PROBLEM TO WORK ON:
Return the lines below exactly, from the first one through the line that has "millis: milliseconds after". Leave out everything after it.

PROVIDED MATERIAL:
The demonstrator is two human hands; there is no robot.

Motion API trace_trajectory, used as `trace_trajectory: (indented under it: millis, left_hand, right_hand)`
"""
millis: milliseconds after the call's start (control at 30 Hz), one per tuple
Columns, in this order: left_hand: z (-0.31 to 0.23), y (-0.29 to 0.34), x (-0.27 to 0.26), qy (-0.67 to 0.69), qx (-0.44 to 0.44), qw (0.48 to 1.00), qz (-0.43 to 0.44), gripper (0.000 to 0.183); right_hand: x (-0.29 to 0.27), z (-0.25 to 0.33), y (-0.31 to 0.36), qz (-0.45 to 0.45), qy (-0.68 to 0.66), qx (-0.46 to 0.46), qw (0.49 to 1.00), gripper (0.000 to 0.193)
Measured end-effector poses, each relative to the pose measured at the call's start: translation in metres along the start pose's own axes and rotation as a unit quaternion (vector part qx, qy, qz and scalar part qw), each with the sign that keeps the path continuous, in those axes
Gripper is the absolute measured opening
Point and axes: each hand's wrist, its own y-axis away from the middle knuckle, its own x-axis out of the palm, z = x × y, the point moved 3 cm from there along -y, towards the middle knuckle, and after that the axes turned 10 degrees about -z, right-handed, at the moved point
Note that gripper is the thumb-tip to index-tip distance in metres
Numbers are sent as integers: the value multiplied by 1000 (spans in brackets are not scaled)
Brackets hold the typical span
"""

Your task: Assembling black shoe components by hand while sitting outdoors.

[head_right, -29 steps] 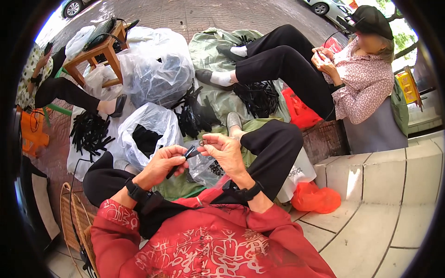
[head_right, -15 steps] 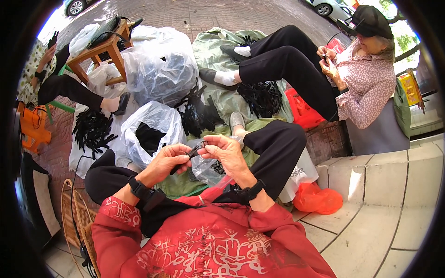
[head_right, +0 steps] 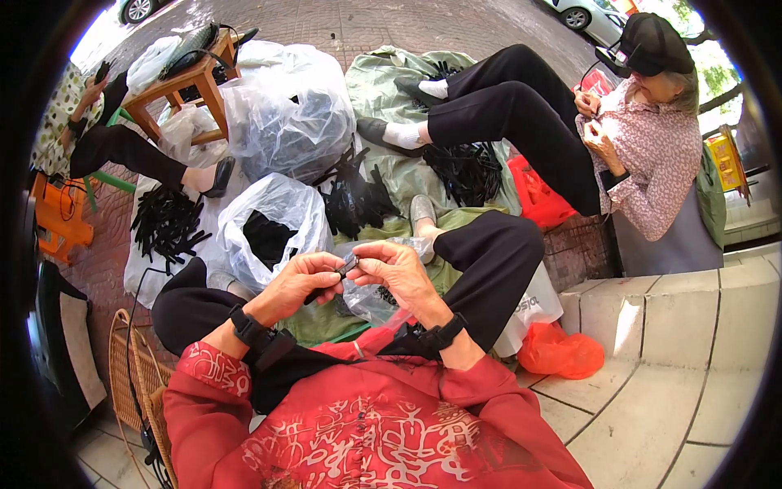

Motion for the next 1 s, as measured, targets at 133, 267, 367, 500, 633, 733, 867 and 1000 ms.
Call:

OUTPUT OF THE TASK:
The demonstrator is two human hands; there is no robot.

Motion API trace_trajectory, used as `trace_trajectory: (indented under it: millis, left_hand, right_hand)`
"""
millis: milliseconds after the call's start (control at 30 Hz), one per tuple

There's no more to the output.